### Instructions to follow
Write the entries out again exactly as they stand, but without the pictures.

### Provided information
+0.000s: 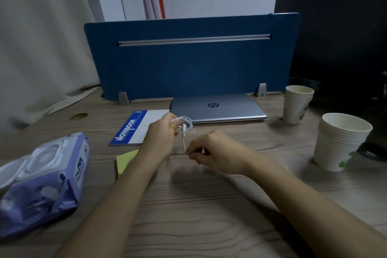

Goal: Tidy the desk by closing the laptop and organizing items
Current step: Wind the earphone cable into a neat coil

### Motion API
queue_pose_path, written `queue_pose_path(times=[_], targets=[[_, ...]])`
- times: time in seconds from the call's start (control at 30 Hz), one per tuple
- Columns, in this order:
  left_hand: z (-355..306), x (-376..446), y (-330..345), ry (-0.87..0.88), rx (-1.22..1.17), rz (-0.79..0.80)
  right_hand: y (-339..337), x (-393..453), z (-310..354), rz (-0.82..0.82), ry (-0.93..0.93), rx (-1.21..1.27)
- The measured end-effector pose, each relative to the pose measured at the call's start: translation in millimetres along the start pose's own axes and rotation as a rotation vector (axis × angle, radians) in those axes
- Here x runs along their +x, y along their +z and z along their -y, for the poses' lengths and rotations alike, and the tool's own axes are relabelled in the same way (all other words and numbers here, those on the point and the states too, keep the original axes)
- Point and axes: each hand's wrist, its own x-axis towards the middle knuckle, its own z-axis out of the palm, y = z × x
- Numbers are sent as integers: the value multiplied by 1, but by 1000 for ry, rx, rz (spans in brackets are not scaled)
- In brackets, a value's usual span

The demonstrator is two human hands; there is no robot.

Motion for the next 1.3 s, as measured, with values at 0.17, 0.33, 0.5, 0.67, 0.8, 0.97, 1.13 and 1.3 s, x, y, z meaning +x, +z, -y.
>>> queue_pose_path(times=[0.17,0.33,0.5,0.67,0.8,0.97,1.13,1.3], targets=[[-4,0,-1,65,95,52,-7,-2,2,-85,-40,47],[-11,-3,0,130,155,138,-15,-4,-4,-319,30,145],[-18,-7,2,283,120,258,-22,-2,-15,-581,152,128],[-23,-10,2,382,25,306,-22,-1,-37,-730,292,183],[-24,-12,2,368,-116,300,-18,-2,-50,-729,362,231],[-18,-12,5,226,-271,208,-5,-1,-58,-576,419,196],[-13,-7,8,59,-412,38,4,1,-54,-342,376,141],[-10,-3,8,-52,-545,-73,6,3,-35,-215,276,137]])
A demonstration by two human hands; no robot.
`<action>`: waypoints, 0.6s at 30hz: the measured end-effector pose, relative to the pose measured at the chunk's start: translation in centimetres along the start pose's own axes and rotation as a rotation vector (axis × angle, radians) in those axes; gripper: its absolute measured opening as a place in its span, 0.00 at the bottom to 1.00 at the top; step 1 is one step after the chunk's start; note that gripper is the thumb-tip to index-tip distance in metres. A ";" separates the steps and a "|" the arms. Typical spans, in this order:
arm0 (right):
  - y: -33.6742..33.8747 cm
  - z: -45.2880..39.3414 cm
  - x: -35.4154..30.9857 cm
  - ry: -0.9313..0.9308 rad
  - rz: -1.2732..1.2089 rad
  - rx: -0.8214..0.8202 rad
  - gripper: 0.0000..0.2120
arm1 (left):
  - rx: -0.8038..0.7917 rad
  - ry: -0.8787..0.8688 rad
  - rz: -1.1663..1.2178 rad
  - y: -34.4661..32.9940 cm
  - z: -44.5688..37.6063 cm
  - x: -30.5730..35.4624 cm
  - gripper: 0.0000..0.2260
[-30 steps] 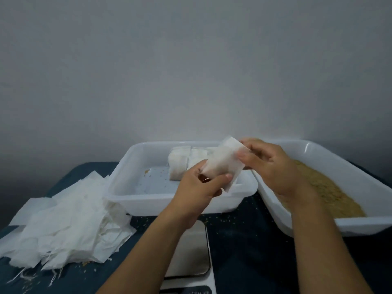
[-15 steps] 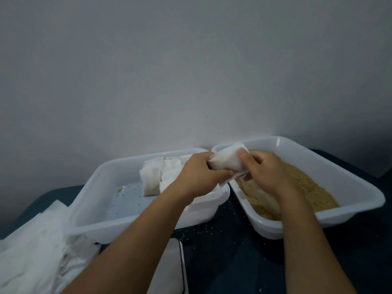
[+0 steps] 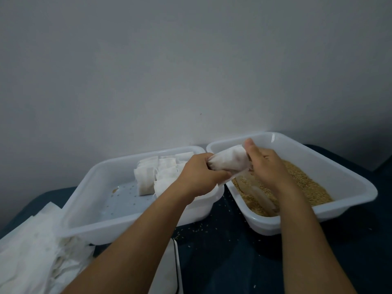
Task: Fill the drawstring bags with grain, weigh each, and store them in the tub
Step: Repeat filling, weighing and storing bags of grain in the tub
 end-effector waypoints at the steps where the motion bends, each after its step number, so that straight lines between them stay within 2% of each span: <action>1: -0.1 -0.1 0.1 -0.019 0.017 -0.024 0.40 | -0.001 -0.002 -0.003 0.0 -0.1 0.0 0.07; 4: -0.2 -0.2 0.4 -0.026 0.138 0.023 0.37 | -0.005 -0.013 -0.010 -0.1 -0.2 0.1 0.07; 6: 0.0 0.0 0.3 -0.029 0.111 0.078 0.35 | -0.013 -0.019 -0.002 -0.1 -0.3 0.1 0.07; 10: -0.1 -0.2 0.2 -0.115 0.012 -0.012 0.42 | -0.013 -0.017 0.019 -0.2 -0.3 0.3 0.07; 14: -0.3 -0.1 0.3 -0.084 0.163 0.046 0.35 | -0.014 -0.002 0.042 -0.3 0.0 0.3 0.09; 18: -0.3 0.0 0.3 -0.140 0.022 -0.033 0.39 | -0.012 -0.003 0.041 -0.2 0.0 0.1 0.05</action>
Point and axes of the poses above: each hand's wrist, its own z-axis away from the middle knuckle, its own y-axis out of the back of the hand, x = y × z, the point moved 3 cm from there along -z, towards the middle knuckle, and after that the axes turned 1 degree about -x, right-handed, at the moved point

### Task answer
+0.000s: 

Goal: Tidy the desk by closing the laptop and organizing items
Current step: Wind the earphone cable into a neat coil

### Motion API
queue_pose_path, written `queue_pose_path(times=[_], targets=[[_, ...]])`
- times: time in seconds from the call's start (control at 30 Hz), one per tuple
- Columns, in this order:
  left_hand: z (-355..306), x (-376..446), y (-330..345), ry (-0.87..0.88), rx (-1.22..1.17), rz (-0.79..0.80)
  right_hand: y (-339..337), x (-393..453), z (-310..354), rz (-0.82..0.82), ry (-0.93..0.93), rx (-1.21..1.27)
- The measured end-effector pose, each relative to the pose measured at the call's start: translation in millimetres along the start pose's own axes and rotation as a rotation vector (axis × angle, radians) in those axes
- Here x runs along their +x, y along their +z and z along their -y, for the poses' lengths and rotations alike, and the tool's own axes are relabelled in the same way (all other words and numbers here, those on the point and the states too, keep the original axes)
- Point and axes: each hand's wrist, its own x-axis towards the middle knuckle, its own z-axis out of the palm, y = z × x
- Numbers are sent as integers: the value multiplied by 1, but by 1000 for ry, rx, rz (spans in brackets are not scaled)
- In brackets, a value's usual span

The demonstrator is two human hands; there is no robot.

Motion for the next 1.3 s, as measured, with values at 0.17, 0.33, 0.5, 0.67, 0.8, 0.97, 1.13 and 1.3 s, x, y, z meaning +x, +z, -y.
>>> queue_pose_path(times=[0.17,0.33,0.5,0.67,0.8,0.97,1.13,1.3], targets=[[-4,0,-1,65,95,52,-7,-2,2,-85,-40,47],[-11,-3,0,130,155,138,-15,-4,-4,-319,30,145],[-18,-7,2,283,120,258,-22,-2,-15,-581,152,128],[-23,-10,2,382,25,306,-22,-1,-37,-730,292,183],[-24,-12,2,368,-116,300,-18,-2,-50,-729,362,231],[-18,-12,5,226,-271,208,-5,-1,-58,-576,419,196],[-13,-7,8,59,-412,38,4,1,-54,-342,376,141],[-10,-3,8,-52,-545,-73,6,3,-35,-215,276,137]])
A demonstration by two human hands; no robot.
`<action>`: waypoints, 0.6s at 30hz: the measured end-effector pose, relative to the pose measured at the chunk's start: translation in centimetres along the start pose's own axes and rotation as a rotation vector (axis × angle, radians) in those axes; gripper: its absolute measured opening as a place in its span, 0.00 at the bottom to 1.00 at the top; step 1 is one step after the chunk's start; note that gripper is the thumb-tip to index-tip distance in metres. A ";" separates the steps and a "|" the arms. Typical spans, in this order:
arm0 (right):
  - y: -33.6742..33.8747 cm
  - z: -45.2880..39.3414 cm
  - x: -35.4154..30.9857 cm
  - ry: -0.9313..0.9308 rad
  - rz: -1.2732..1.2089 rad
  - rx: -0.8214..0.8202 rad
  - gripper: 0.0000..0.2120
arm1 (left):
  - rx: -0.8038..0.7917 rad
  - ry: -0.8787..0.8688 rad
  - rz: -1.1663..1.2178 rad
  - y: -34.4661..32.9940 cm
  - z: -44.5688..37.6063 cm
  - x: -30.5730..35.4624 cm
  - gripper: 0.0000..0.2260
[-30 steps] 
[-15 steps] 
[+0 steps] 
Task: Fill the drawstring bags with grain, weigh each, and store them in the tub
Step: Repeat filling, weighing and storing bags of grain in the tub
 end-effector waypoints at the steps where the motion bends, each after its step number, so that straight lines between them stay within 2% of each span: <action>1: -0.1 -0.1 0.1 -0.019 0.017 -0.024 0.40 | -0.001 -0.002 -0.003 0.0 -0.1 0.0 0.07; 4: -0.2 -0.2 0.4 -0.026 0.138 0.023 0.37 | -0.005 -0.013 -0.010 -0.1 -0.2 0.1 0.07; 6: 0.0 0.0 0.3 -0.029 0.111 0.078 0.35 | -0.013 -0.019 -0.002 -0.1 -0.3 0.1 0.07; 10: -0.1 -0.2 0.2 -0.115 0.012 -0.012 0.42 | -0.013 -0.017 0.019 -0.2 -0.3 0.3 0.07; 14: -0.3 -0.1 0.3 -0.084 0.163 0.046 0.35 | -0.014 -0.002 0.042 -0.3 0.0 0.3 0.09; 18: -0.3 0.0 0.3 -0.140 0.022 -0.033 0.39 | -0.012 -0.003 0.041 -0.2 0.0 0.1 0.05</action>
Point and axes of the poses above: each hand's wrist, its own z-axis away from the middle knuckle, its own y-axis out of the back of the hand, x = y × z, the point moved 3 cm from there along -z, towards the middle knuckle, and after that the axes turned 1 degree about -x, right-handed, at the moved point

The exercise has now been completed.